Aún veía Nourissier la espalda del guardia alejándose hacia la barra, cuando instó a su compañero a hablar sobre el tema que tanta discreción necesitaba.

—Ahora no puedo decir nada. No hasta que se larguen los civiles.

—Es imposible que nos oigan desde donde están.

—Da lo mismo; se trata de algo psicológico.

Infante le parecía a veces un hombre difícil de comprender y en aquel momento arreció esa impresión. ¿Qué mosca le había picado? Sin embargo, contuvo su ansia de saber y esperó. Tras un cuarto de hora de conversación intrascendente, al fin vieron cómo la pareja saludaba a grandes voces y salía del local, donde sólo quedó un cuarteto de viejos jugando al dominó.

—¿Puede decirme qué demonio pasa?

—Lo siento, es una tontería, pero delante de la Guardia Civil me resultaba imposible decirle qué tipo de contacto he encontrado.

—¿Por qué?

—Porque mi contacto también es guardia civil. —Viendo la cara de pasmo que ponía el francés, Infante no pudo sino echarse a reír—. Sí, lo que oye; pero eso no es todo, la cosa es mucho más divertida aún: ¿sabe por qué va a ayudarnos?

—Por dinero.

—No, eso sería concebible; piense en lo más inusual que se le ocurra.

—Déjese de adivinanzas, por favor.

El periodista reía y reía sin parar. Tan animado se mostraba que pidió otra copa de coñac. Nourissier esperó con paciencia de santo que el patrón acabara de servirla y se alejara; luego, miró a Infante con severidad:

—Ya basta, Carlos, cuente de una vez.

—¿Conoce usted el término catalán lletraferit? La traducción literal es «herido por la letra», lo cual en realidad significaría amante de las letras o escritor aficionado. Este guardia civil ha escrito una novela de ochocientas páginas y quiere que yo la lea. He aceptado, comprometiéndome a sugerirle mejoras si son necesarias y a avalar su publicación en alguna editorial de Barcelona si considero que el resultado es satisfactorio.

—Increíble.

—Le advertí que esta tierra es muy especial; aquí se encuentra uno con los locos más extraños del mundo: médicos rurales que son petimetres, guardias que aspiran al Parnaso… Hacía tiempo que no me divertía tanto.

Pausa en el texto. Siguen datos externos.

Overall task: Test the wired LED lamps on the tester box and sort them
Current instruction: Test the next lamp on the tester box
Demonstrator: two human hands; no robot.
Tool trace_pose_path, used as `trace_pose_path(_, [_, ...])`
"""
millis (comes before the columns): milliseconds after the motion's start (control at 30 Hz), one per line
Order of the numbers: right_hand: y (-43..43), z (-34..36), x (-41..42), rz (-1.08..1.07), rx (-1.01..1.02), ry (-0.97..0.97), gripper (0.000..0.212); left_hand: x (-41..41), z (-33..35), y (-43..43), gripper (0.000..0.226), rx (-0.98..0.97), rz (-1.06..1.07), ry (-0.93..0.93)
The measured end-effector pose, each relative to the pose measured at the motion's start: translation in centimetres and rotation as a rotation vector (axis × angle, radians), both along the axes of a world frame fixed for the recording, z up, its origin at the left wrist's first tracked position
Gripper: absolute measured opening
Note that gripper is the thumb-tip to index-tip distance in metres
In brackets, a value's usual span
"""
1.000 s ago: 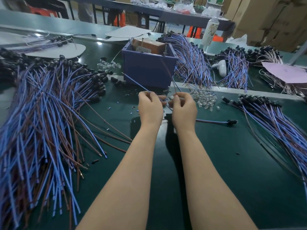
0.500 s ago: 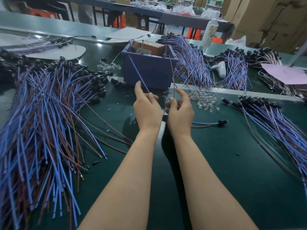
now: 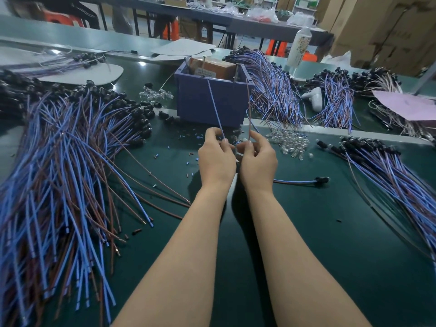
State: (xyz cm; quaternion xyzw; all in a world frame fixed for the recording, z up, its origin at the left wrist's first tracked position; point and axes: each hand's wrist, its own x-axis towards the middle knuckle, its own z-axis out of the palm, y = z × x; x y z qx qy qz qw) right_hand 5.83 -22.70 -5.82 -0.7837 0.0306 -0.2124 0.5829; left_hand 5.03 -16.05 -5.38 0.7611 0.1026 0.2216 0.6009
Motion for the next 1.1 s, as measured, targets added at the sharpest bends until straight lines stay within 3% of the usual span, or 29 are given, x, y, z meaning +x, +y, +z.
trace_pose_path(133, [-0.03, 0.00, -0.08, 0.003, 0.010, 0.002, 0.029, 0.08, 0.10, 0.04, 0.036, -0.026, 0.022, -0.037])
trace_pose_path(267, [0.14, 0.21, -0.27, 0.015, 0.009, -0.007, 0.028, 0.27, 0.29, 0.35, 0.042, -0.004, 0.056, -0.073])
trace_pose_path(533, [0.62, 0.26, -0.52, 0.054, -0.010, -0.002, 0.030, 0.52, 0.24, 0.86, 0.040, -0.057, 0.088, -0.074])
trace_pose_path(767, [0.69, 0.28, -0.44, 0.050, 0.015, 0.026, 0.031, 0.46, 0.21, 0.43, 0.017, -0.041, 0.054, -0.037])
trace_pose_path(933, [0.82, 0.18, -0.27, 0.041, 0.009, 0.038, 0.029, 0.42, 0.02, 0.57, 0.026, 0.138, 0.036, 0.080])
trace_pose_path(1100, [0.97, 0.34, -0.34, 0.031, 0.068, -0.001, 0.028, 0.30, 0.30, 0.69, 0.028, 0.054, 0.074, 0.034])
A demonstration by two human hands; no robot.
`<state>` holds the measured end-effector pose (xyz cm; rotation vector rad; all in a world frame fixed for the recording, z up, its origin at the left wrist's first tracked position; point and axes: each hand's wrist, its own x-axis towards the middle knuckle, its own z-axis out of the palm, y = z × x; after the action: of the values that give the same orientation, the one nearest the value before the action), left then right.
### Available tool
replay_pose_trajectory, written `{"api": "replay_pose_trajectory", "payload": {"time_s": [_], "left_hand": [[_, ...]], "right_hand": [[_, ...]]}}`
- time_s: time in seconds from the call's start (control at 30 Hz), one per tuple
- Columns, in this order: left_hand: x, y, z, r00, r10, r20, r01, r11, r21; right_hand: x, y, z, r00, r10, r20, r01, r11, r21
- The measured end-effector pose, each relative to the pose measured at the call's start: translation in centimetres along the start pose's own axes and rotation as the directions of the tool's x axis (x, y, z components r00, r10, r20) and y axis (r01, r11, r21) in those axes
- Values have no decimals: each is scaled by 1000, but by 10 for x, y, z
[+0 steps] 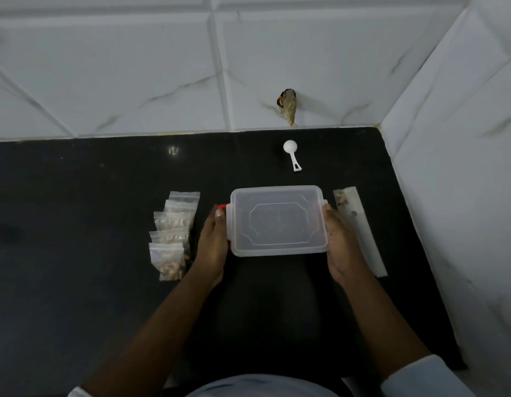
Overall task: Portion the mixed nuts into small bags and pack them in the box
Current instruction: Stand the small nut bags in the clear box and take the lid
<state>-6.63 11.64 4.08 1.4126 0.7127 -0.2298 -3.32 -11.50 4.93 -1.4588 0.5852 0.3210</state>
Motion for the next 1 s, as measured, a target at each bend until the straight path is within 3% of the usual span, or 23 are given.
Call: {"api": "replay_pose_trajectory", "payload": {"time_s": [0.07, 0.1, 0.13, 0.17, 0.2, 0.23, 0.27, 0.3, 0.37, 0.53, 0.67, 0.8, 0.9, 1.0], "left_hand": [[-7, 8, 4, 959, 210, -190, -174, 966, 191], [-11, 15, 6, 909, 367, -198, -305, 908, 286], [-12, 20, 6, 844, 529, -94, -455, 797, 398], [-12, 28, 6, 787, 607, 111, -559, 625, 545], [-8, 34, 8, 739, 582, 339, -618, 384, 686], [-3, 39, 11, 720, 461, 519, -634, 130, 763], [5, 42, 14, 719, 323, 616, -636, -52, 770], [9, 48, 18, 709, 234, 665, -648, -157, 745], [19, 54, 25, 677, 179, 714, -668, -258, 698], [27, 64, 31, 623, 215, 752, -696, -285, 659], [29, 65, 32, 593, 286, 753, -734, -191, 651], [29, 66, 29, 556, 353, 753, -777, -102, 622], [27, 67, 23, 518, 469, 715, -818, 26, 575], [24, 67, 21, 558, 423, 714, -782, -21, 623]], "right_hand": [[-2, 0, 0, 1000, -1, 3, 1, 1000, 19], [-4, -2, 1, 1000, 6, 7, -6, 1000, 22], [-5, -1, 2, 1000, 6, -9, -5, 1000, 16], [-7, -5, 4, 999, 22, -31, -21, 1000, 18], [-3, -4, 5, 997, 43, -58, -42, 999, 25], [-1, -6, 6, 995, 62, -76, -61, 998, 19], [4, -4, 4, 995, 69, -71, -69, 998, -5], [12, -2, 0, 997, 57, -52, -60, 997, -55], [23, -1, -5, 997, 76, -34, -79, 994, -76], [28, -16, -8, 993, 93, 71, -90, 995, -43], [26, -27, -11, 982, 179, 63, -176, 983, -54], [29, -26, -10, 984, 166, 66, -162, 985, -60], [30, -27, -13, 985, 151, 81, -145, 986, -82], [28, -28, -14, 986, 132, 103, -118, 984, -130]]}}
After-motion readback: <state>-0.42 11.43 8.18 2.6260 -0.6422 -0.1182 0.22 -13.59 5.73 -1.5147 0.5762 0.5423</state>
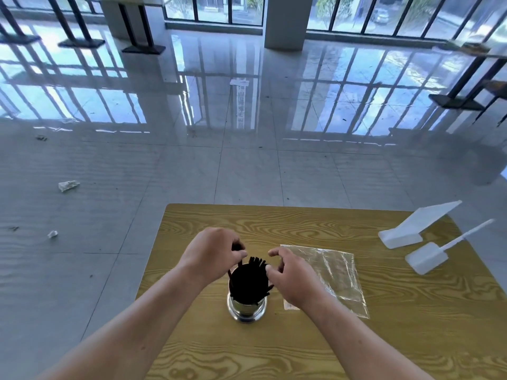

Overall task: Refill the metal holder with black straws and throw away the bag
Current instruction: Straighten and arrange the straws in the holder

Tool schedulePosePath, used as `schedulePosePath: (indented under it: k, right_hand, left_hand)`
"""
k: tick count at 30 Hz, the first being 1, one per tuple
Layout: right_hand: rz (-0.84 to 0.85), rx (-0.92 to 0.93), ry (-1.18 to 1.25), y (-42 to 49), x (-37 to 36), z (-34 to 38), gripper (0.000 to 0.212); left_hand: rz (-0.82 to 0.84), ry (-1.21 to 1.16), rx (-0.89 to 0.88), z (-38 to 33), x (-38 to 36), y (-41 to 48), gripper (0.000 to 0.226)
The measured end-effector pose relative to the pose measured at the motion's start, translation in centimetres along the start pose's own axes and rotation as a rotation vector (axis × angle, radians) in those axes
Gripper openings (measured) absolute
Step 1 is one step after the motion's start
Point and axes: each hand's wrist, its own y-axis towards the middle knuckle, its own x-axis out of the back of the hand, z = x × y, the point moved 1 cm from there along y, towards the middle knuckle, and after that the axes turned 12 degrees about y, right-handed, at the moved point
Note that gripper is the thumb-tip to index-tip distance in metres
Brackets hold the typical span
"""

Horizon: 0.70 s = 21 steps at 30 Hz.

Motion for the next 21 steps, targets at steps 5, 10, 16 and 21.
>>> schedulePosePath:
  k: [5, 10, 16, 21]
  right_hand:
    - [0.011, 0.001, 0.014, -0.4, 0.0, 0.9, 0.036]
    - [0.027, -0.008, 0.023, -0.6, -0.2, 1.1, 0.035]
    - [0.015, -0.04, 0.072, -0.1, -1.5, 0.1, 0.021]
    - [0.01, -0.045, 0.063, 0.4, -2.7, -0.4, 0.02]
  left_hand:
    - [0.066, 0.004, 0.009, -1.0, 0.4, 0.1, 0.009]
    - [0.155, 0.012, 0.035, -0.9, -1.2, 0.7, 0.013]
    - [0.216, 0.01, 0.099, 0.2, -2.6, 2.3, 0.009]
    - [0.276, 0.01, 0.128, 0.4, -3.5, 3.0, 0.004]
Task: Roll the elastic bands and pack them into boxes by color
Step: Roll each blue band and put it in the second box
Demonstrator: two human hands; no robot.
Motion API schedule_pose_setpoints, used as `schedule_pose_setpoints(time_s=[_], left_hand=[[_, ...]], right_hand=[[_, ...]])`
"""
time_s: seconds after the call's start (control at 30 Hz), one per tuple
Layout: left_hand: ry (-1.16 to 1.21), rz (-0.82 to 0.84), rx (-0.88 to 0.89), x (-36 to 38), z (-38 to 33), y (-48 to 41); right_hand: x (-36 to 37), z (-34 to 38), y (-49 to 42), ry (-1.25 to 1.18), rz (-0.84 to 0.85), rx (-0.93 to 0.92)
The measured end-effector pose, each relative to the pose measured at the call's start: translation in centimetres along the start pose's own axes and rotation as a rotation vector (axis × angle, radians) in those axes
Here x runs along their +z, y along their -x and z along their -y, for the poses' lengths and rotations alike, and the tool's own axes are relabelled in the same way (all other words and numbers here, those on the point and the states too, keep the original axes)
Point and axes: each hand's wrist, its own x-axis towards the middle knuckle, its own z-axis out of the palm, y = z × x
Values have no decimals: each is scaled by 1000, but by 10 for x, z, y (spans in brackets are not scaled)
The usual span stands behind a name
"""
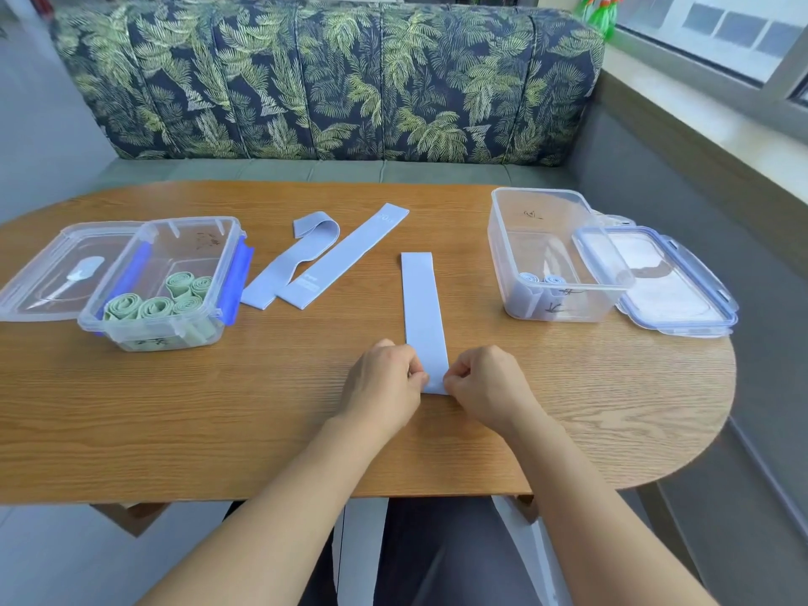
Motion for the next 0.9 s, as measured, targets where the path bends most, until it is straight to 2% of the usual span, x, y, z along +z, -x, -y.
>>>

—¿Qué nos ofrece él a cambio?

—Tiene documentación de alguna fechoría de La Pastora y Francisco durante sus últimos tiempos de andanzas, antes de que se cargaran a Francisco en can Nomen. Se brinda a acompañarnos para hablar con unos masoveros a quienes atracaron. Con eso tendríamos pistas de la actuación de La Pastora metida en acción.

—Interesante. ¿Y usted está en condiciones de cumplir sus promesas en cuanto a esa novela?

—¿Está bromeando? Es más que probable que ese mamotreto no sea más que un montón de…, no me haga decir palabras groseras. Pero parece ser la ilusión de su vida. Quizá sólo aspire a abandonar el miserable trabajo de guardia, y justo de esa circunstancia vamos a aprovecharnos.

Nourissier asintió repetidas veces, sonrió levemente, dijo por fin:

—Los caminos de Dios son inescrutables.

—Dios no ha pasado jamás por esta tierra, Lucien, jamás.